◆ **Exercise instructions**:
Without any pictures, print exactly the lines that run from the start of the data through the line containing "query: the noun phrase to segment: wire".

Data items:
++++++++++++++++++++

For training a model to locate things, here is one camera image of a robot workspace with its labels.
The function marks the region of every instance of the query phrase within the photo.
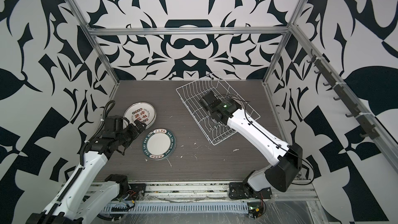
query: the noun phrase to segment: wire
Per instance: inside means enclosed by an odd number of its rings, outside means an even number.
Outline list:
[[[216,95],[215,97],[222,96],[222,95],[225,95],[226,97],[230,97],[231,99],[235,99],[235,100],[238,100],[238,101],[250,102],[250,101],[241,100],[238,96],[236,96],[236,95],[233,94],[233,93],[230,93],[230,94],[228,94],[228,95],[226,95],[226,94],[219,94],[219,95]]]
[[[265,137],[267,137],[273,144],[275,144],[276,147],[277,147],[278,149],[280,148],[280,149],[284,150],[285,152],[287,152],[287,153],[289,153],[289,154],[291,154],[291,155],[297,157],[297,158],[300,159],[301,161],[306,162],[306,164],[308,164],[308,165],[310,166],[310,168],[312,169],[312,172],[314,173],[315,170],[314,170],[314,168],[312,167],[312,165],[311,165],[309,162],[307,162],[306,160],[304,160],[304,159],[302,159],[301,157],[297,156],[296,154],[291,153],[291,152],[289,152],[289,151],[283,149],[283,148],[282,148],[281,146],[279,146],[276,142],[274,142],[271,138],[269,138],[265,133],[263,133],[258,127],[256,127],[256,126],[253,124],[252,121],[249,121],[249,119],[248,119],[248,117],[247,117],[247,115],[246,115],[246,106],[247,106],[248,104],[249,104],[249,101],[247,101],[246,105],[244,105],[243,102],[242,102],[243,110],[244,110],[244,112],[245,112],[245,117],[246,117],[246,120],[249,122],[249,125],[252,125],[253,127],[255,127],[259,132],[261,132]],[[314,179],[315,179],[315,173],[314,173],[314,177],[313,177],[313,178],[311,179],[311,181],[308,182],[308,183],[303,183],[303,184],[301,184],[301,183],[291,183],[291,184],[295,184],[295,185],[309,185],[309,184],[311,184],[311,183],[314,181]]]

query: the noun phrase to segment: hook rack
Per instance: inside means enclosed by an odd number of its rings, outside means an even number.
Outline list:
[[[311,62],[314,62],[315,66],[319,71],[315,71],[315,73],[321,73],[328,83],[323,83],[324,86],[333,85],[332,89],[336,92],[338,97],[333,97],[335,101],[341,100],[348,110],[350,114],[346,114],[347,118],[355,117],[358,123],[366,132],[365,135],[361,134],[361,137],[370,137],[371,139],[375,139],[379,137],[380,134],[375,130],[375,125],[371,124],[369,118],[366,116],[371,114],[370,112],[361,112],[358,107],[358,103],[355,103],[353,99],[350,97],[349,88],[345,82],[338,82],[336,78],[336,72],[332,69],[328,69],[328,65],[326,63],[326,59],[322,59],[322,57],[313,56]]]

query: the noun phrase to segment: cable
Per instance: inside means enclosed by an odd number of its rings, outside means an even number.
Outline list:
[[[80,173],[82,172],[83,168],[80,167],[77,172],[75,173],[75,175],[73,176],[72,180],[68,183],[68,185],[65,187],[65,189],[62,191],[62,193],[60,194],[60,196],[57,199],[57,202],[62,201],[62,199],[65,197],[65,195],[67,194],[68,190],[72,187],[73,183],[77,180],[77,177],[80,175]],[[52,214],[54,213],[55,209],[59,206],[58,203],[54,203],[54,205],[51,207],[50,211],[48,212],[48,214],[46,215],[46,217],[43,220],[43,224],[46,224],[48,222],[48,220],[50,219],[50,217],[52,217]]]
[[[256,127],[256,126],[253,124],[252,121],[249,121],[249,119],[248,119],[248,117],[247,117],[247,115],[246,115],[246,106],[249,104],[249,101],[247,101],[246,105],[243,104],[243,100],[240,100],[240,101],[242,102],[243,110],[244,110],[244,112],[245,112],[245,117],[246,117],[246,120],[249,122],[249,125],[252,125],[253,127],[255,127],[259,132],[261,132],[265,137],[267,137],[273,144],[275,144],[276,147],[277,147],[278,149],[280,148],[280,149],[284,150],[285,152],[287,152],[287,153],[289,153],[289,154],[291,154],[291,155],[297,157],[297,158],[300,159],[301,161],[306,162],[306,164],[308,164],[308,165],[310,166],[310,168],[312,169],[312,172],[315,172],[314,168],[312,167],[312,165],[311,165],[309,162],[307,162],[306,160],[304,160],[304,159],[302,159],[301,157],[297,156],[296,154],[293,154],[293,153],[291,153],[291,152],[289,152],[289,151],[283,149],[283,148],[282,148],[281,146],[279,146],[276,142],[274,142],[271,138],[269,138],[265,133],[263,133],[258,127]],[[314,179],[315,179],[315,173],[314,173],[314,177],[313,177],[313,178],[311,179],[311,181],[308,182],[308,183],[303,183],[303,184],[301,184],[301,183],[291,183],[291,184],[295,184],[295,185],[309,185],[309,184],[311,184],[311,183],[314,181]]]
[[[85,150],[85,148],[87,147],[88,143],[90,141],[92,141],[95,137],[97,137],[97,135],[101,132],[103,126],[105,125],[104,120],[106,117],[108,117],[108,113],[113,108],[114,105],[115,105],[115,101],[109,101],[108,103],[106,103],[106,105],[103,108],[102,121],[101,121],[100,127],[97,129],[97,131],[94,133],[94,135],[88,140],[88,142],[84,143],[84,145],[80,149],[80,165],[81,166],[84,167],[84,153],[85,153],[84,150]]]
[[[228,97],[229,95],[233,95],[233,96],[235,96],[236,98],[232,98],[232,97],[230,96],[231,99],[235,99],[235,100],[238,100],[238,101],[244,101],[244,100],[239,99],[239,97],[236,96],[236,95],[233,94],[233,93],[230,93],[230,94],[228,94],[228,95],[226,95],[226,94],[219,94],[219,95],[216,95],[215,97],[222,96],[222,95],[225,95],[226,97]]]

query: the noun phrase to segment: ceramic plate
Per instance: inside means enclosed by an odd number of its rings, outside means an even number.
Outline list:
[[[155,108],[148,103],[140,102],[135,103],[129,107],[124,117],[126,117],[130,123],[133,123],[136,119],[147,124],[147,129],[152,126],[156,119]],[[126,128],[127,122],[123,121],[123,128]]]
[[[166,129],[155,129],[150,132],[142,143],[144,154],[154,160],[162,160],[170,156],[176,147],[176,138]]]

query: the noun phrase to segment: plate rim
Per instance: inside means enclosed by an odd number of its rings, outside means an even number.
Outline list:
[[[150,105],[150,106],[153,108],[153,111],[155,111],[155,114],[154,114],[155,117],[153,118],[153,120],[151,121],[151,123],[149,123],[149,124],[147,125],[147,128],[149,128],[149,127],[151,127],[152,124],[155,122],[155,119],[156,119],[156,109],[154,108],[154,106],[152,106],[152,105],[149,104],[148,102],[137,102],[137,103],[132,104],[130,107],[128,107],[128,108],[126,109],[125,113],[123,114],[123,117],[126,118],[126,113],[127,113],[127,111],[128,111],[132,106],[134,106],[134,105],[136,105],[136,104],[142,104],[142,103]]]
[[[165,155],[165,156],[163,156],[162,158],[151,158],[150,157],[150,155],[152,155],[149,151],[148,151],[148,149],[146,149],[146,151],[147,151],[147,153],[149,154],[147,154],[146,152],[145,152],[145,148],[144,148],[144,142],[145,142],[145,139],[147,139],[147,140],[149,140],[150,139],[150,137],[153,135],[153,134],[155,134],[155,133],[153,133],[154,131],[156,131],[156,130],[159,130],[159,129],[162,129],[162,130],[166,130],[166,133],[163,133],[163,134],[166,134],[167,135],[167,132],[169,132],[171,135],[172,135],[172,137],[174,138],[174,141],[172,141],[171,140],[171,138],[168,136],[168,138],[170,139],[170,146],[172,146],[172,143],[174,143],[174,146],[172,147],[172,149],[170,150],[170,147],[169,147],[169,149],[166,151],[166,152],[168,152],[168,151],[170,151],[167,155]],[[145,138],[144,138],[144,140],[142,141],[142,151],[144,152],[144,155],[145,156],[147,156],[147,157],[149,157],[150,159],[152,159],[152,160],[162,160],[162,159],[166,159],[166,158],[168,158],[173,152],[174,152],[174,150],[176,149],[176,145],[177,145],[177,140],[176,140],[176,137],[174,136],[174,134],[170,131],[170,130],[168,130],[168,129],[166,129],[166,128],[156,128],[156,129],[153,129],[152,131],[150,131],[146,136],[145,136]]]

++++++++++++++++++++

◆ **Worked solution**:
For training a model to locate things, here is one camera image of a robot workspace with its labels.
The function marks the region of every instance of the query phrase within the photo.
query: the noun phrase to segment: wire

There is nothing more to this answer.